Wednesday, September 28, 2011

Is this the right time to sell/short high flying consumption stocks in India?


First of all, let me make it clear that I am not talking about HUL or ITC. It has got more to do with the likes of TTK Prestige or Page Inds. I will list out my short-selling stocks later.


Short-selling is an art in itself. Not too many in the world have done it successfully in a consistent manner.


So am I bearish on these stories? If yes, why?


- A lot of the growth that these companies have achieved over the last 2-3 years has been a function of government spending. Whether it is the 6th pay commission handouts or the collosal spending otherwise. The large fiscal deficit is a reflection of that. But now the government is itself running on financial resources.The fiscal deficit is still large, but has flattened out. And most of the increase in the deficit is now in subsidies rather direct payouts in the hands of the people.
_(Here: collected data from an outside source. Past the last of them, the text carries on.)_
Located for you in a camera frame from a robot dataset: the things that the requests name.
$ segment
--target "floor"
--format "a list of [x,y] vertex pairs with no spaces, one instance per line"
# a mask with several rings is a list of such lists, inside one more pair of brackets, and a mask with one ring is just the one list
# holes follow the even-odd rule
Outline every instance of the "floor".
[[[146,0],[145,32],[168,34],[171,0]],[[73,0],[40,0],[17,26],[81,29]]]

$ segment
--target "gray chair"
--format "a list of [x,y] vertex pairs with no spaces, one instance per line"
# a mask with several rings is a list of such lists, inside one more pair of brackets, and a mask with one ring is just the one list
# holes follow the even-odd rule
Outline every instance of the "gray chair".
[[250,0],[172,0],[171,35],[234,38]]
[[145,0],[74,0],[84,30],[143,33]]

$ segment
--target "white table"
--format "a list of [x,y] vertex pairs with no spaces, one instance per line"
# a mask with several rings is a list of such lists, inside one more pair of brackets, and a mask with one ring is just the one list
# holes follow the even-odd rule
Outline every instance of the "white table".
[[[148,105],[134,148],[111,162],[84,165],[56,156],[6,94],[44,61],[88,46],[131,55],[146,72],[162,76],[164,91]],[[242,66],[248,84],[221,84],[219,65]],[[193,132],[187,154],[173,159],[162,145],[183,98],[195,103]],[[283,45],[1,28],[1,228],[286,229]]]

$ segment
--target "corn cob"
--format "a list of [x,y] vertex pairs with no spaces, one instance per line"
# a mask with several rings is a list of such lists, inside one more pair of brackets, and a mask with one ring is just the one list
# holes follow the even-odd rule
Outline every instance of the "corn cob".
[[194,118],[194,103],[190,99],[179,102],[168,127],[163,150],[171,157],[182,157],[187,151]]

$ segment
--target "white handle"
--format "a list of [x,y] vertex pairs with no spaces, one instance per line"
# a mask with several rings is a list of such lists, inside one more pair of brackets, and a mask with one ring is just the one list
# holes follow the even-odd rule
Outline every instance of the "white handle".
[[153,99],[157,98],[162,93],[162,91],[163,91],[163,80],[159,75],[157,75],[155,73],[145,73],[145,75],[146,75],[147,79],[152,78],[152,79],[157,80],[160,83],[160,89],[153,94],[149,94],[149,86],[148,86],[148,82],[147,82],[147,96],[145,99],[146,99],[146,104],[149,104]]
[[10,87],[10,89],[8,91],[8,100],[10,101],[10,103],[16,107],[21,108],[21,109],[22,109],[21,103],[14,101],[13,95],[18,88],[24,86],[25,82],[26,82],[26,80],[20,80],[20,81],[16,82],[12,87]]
In fact, I dont think it would incorrect to say that the direct payout component will go down moving ahead. These handouts were one of the reasons why the consumer durable industry had such a good time in the last 2-3 years.


- Inflation has sapped the purchasing power of the people. With no government payouts in the offing, discretionary expenditure should see a cut.


- If the whole of Europe is in trouble, particularly the banking industry based there. Than it is very likely that the IT industry here in India will find it tough to grow. That makes it likely that graduates will find it difficult to find campus jobs or laterals may find it difficult to hop. And that might apply not only to the IT industry but also to other export facing industries as well.Generally speaking there could be an environment where there is a bit of scare and loss of confidence. These two things can really dent the psyche and postpone purchases.


- From a stock market point of view, these stocks are very richly valued. They are building in a lot of growth in the next 2-3 years. If the above factors are reasonably correct, then those growth expectations are not going to be met. That should lead to a fall in stock prices.


- There is a uniform consensus that the consumption story in India is going to continue strong, even though there are some indications that it may not be so. 4-wheeler sales are flattening out. Consumer durables did not report good numbers in their peak summer season. This uniform growth consensus, despite a few contrary indicators, has the potential to boomerang if things dont turnout the way people are expecting them to.



I am listing down the stocks that I think should be sold or shorted, in no particular order. I am also noting down the prices as of today in brackets.


- Page Inds (2515)
- TTK Prestige (2573)
- Jubilant Foods(870)
- Hawkins(1524)
- Whirlpool(225)
- Hitachi (162)
- Lovable Lingerie (462)
- Titan(205)
- Zydus Wellness(530)


I may have missed out a few more.


CAUTION: It is always advised, and very wisely so,  that going against the trend in a market is a fool's idea. Even if your thinking process is on the right track, it is famously said "Markets can be irrational longer than you can be solvent".


But trend reversals do take place. And I think there are enough indications for that to happen.
Of course, I can be wrong but then that is a part of being in the market and a part of the never-ending learning process.